__THE PROBLEM__
Please output the data below exactly as given, starting at its first line and stopping after the line that contains "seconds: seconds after".

[GIVEN MATERIAL]

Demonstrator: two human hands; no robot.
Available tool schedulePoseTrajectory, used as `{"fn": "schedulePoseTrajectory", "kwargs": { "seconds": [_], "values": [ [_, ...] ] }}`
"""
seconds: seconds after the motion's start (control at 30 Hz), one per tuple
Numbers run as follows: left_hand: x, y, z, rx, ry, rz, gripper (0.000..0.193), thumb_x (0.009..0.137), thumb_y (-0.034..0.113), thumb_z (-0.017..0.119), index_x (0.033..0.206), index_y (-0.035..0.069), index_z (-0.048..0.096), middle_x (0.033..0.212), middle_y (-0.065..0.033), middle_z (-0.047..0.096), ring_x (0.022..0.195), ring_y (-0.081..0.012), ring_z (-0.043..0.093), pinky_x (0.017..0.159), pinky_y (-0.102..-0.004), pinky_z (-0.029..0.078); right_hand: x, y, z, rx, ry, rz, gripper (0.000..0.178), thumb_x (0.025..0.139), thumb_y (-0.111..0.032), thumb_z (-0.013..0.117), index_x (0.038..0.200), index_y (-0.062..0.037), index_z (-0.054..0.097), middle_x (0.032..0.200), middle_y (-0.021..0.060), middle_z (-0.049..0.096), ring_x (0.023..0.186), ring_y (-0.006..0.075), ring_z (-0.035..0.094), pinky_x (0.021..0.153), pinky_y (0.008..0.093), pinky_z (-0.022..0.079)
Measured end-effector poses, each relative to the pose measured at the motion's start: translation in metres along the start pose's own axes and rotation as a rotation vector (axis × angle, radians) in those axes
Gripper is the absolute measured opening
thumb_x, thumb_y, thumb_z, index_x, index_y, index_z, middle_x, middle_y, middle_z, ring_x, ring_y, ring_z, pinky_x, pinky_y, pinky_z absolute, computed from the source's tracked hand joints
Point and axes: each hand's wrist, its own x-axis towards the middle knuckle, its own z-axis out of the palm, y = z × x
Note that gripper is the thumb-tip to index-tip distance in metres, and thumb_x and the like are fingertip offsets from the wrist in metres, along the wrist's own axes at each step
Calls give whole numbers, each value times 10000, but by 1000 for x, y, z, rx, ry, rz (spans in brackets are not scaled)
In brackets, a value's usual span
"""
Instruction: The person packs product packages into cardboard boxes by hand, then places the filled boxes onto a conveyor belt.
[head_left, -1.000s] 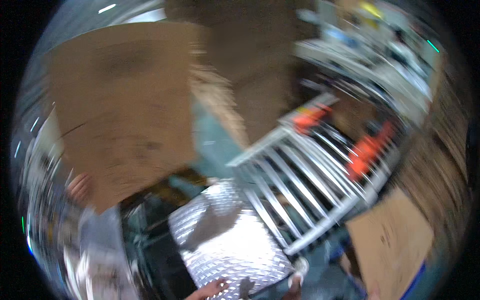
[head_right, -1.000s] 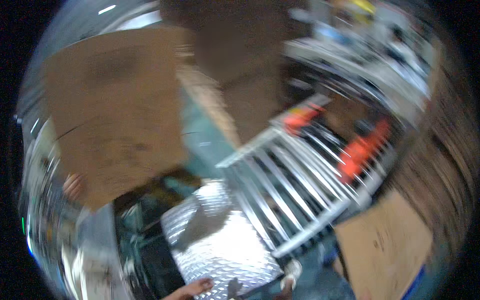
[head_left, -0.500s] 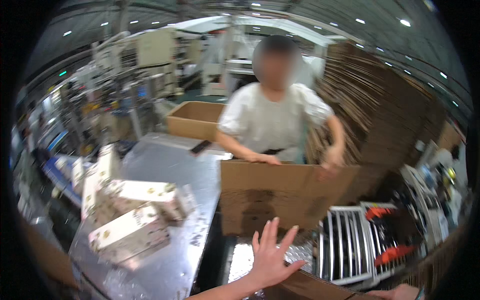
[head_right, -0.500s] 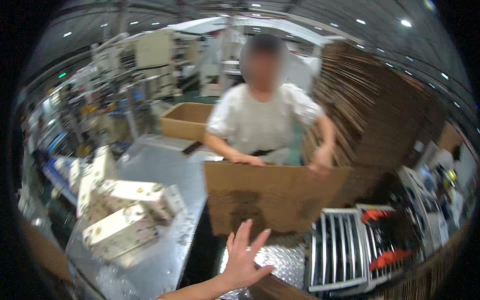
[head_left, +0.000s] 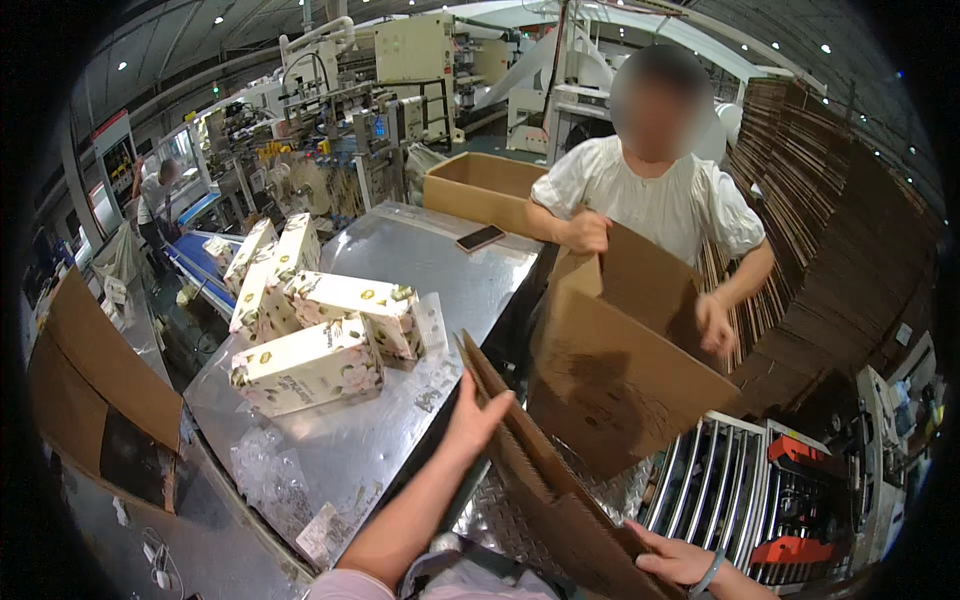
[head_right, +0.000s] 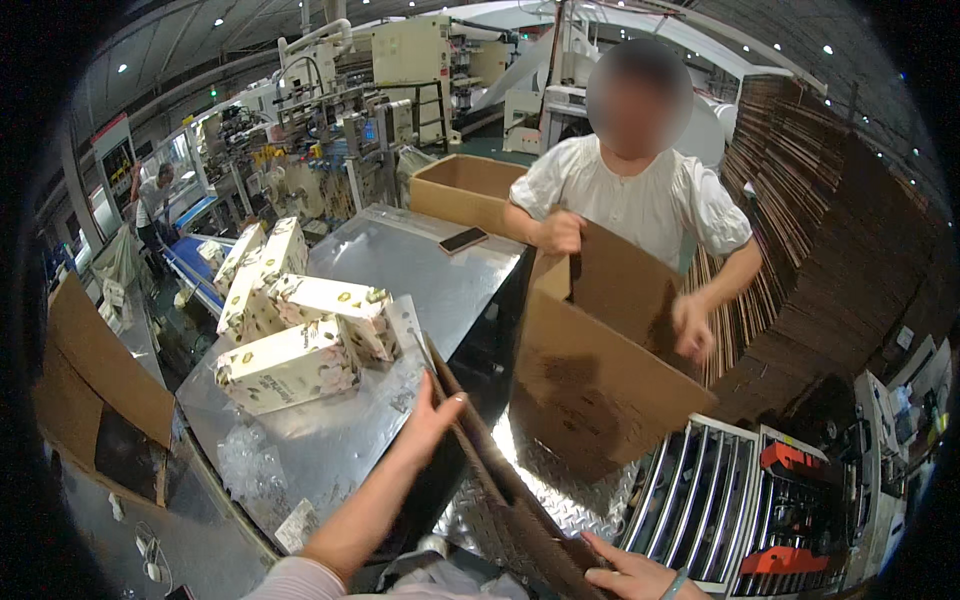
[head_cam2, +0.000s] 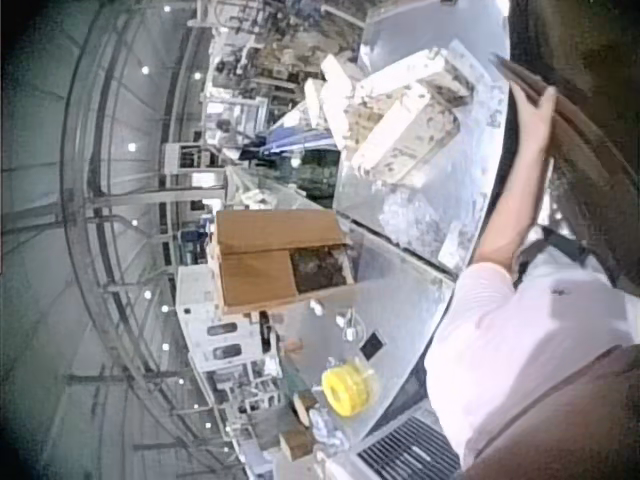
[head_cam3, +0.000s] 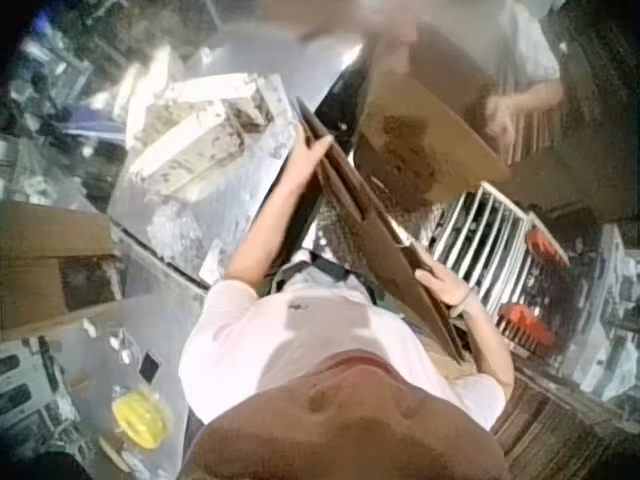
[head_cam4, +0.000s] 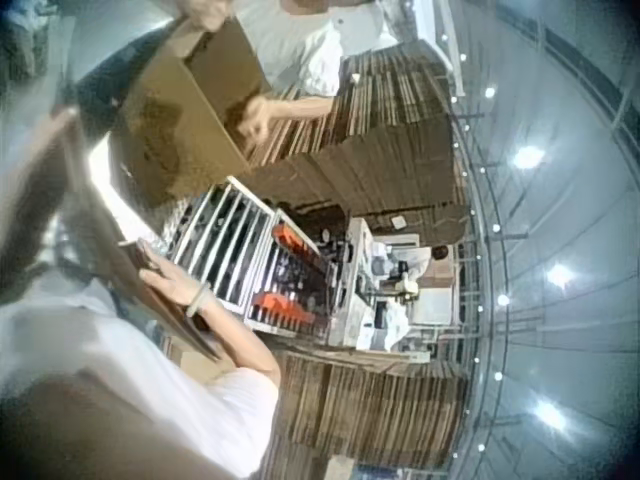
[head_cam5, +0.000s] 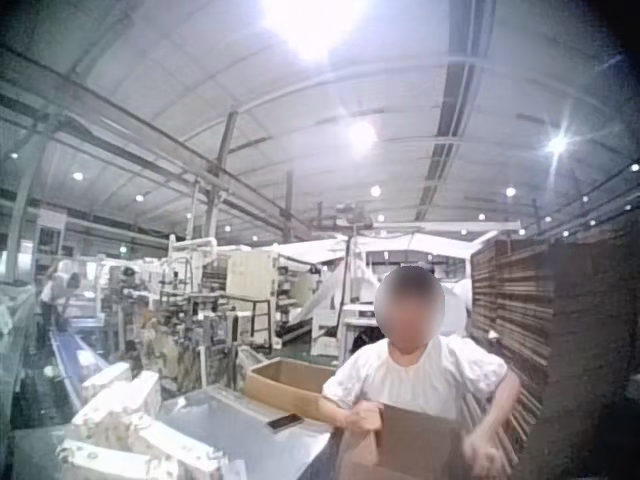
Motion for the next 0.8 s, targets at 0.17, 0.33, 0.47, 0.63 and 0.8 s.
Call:
{"fn": "schedulePoseTrajectory", "kwargs": {
  "seconds": [0.17,0.33,0.47,0.63,0.8],
  "values": [
    [-15,27,-73,-111,-364,-169,827,707,-12,529,1434,83,145,1088,-85,522,851,-159,544,680,-278,480,-37,-45,-21,-578,208,358,400,872,-272,498,1185,-25,530,956,213,629,856,315,631,771,358,486],
    [25,101,-74,694,-982,196,791,719,22,510,1392,-61,103,1362,-260,325,1262,-315,371,1034,-366,329,-9,-65,-78,-490,676,220,500,845,-338,531,1195,17,499,917,228,639,853,354,636,776,395,499],
    [2,25,-63,1227,-1119,569,824,824,349,544,1391,-76,123,1446,-288,127,1346,-385,175,1096,-429,195,116,-19,6,-759,762,-89,926,775,-607,543,1441,-103,144,1463,207,193,1332,446,165,1031,531,276],
    [38,-74,-87,2062,-1464,427,909,780,728,342,1367,34,356,1450,-143,281,1378,-262,144,1080,-510,13,150,8,44,-1156,574,141,842,676,-601,627,1334,-122,413,1459,164,203,1343,442,81,987,647,224],
    [101,47,4,701,-967,1002,459,820,307,591,1171,21,512,1125,-170,572,1017,-344,541,871,-445,422,138,20,44,-855,609,2,721,727,-473,647,1296,-76,453,1419,213,273,1339,385,196,1068,465,233]
  ]
}}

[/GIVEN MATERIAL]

__ANSWER SECTION__
Demonstrator: two human hands; no robot.
Available tool schedulePoseTrajectory, used as `{"fn": "schedulePoseTrajectory", "kwargs": { "seconds": [_], "values": [ [_, ...] ] }}`
"""
seconds: seconds after the motion's start (control at 30 Hz), one per tuple

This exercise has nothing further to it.